What to work on — When a line in the records includes the string "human", it goes into the tally; report that tally alone.

Records from a data source:
-=-=-

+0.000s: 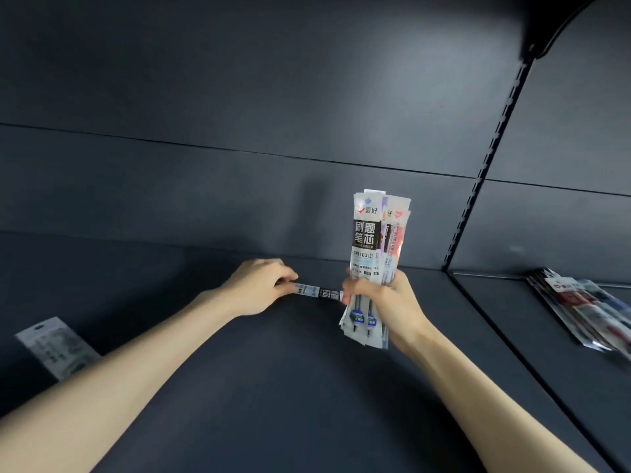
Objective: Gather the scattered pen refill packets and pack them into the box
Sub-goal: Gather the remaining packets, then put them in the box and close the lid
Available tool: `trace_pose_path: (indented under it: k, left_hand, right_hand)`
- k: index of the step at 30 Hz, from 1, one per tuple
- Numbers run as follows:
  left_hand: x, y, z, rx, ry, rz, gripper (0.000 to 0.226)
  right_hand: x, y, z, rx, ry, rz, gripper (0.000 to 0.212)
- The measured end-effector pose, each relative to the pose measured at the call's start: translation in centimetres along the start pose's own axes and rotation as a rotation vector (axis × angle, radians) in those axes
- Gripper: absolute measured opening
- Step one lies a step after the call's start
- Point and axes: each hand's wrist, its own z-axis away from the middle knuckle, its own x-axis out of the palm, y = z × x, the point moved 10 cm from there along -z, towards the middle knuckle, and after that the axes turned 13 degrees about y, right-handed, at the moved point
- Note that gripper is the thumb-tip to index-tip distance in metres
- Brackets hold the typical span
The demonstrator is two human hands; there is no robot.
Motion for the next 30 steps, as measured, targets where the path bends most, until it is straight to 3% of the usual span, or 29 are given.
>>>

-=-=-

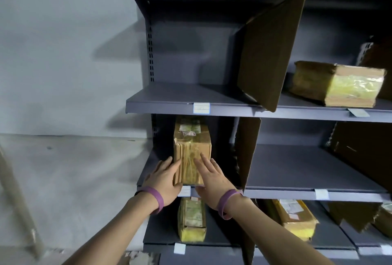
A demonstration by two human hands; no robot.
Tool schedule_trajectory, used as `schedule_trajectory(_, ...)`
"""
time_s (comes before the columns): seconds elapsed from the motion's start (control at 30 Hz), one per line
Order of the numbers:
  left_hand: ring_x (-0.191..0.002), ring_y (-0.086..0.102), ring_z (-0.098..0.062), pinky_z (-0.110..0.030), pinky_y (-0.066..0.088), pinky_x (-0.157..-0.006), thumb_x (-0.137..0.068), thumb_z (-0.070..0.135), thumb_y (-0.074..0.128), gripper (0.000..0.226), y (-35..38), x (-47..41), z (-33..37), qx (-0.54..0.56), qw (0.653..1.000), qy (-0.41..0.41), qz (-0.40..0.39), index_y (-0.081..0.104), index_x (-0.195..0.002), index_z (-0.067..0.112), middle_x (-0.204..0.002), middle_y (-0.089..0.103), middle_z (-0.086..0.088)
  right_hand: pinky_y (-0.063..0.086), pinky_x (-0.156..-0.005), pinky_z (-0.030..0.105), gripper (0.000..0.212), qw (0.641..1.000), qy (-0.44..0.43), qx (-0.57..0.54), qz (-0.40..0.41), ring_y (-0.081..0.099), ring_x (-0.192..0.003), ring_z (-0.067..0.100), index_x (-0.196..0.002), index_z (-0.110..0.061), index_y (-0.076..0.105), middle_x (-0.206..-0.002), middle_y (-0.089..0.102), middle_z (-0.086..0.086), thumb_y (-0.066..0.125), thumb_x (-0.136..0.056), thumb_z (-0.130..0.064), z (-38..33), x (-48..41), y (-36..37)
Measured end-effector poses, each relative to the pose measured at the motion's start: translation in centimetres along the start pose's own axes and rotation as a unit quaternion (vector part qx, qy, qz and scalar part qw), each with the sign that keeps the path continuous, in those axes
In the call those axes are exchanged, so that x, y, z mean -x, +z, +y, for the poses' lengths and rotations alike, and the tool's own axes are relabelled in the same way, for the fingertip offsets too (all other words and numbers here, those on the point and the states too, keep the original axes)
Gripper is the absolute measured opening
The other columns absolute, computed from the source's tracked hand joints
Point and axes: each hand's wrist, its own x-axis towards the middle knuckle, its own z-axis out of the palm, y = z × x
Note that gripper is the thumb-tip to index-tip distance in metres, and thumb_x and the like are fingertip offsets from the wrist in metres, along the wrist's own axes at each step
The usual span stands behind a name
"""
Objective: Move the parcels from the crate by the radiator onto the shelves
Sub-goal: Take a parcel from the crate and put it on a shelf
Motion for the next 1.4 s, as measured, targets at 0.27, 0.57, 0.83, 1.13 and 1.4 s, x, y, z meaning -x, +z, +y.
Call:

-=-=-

Written solution — 2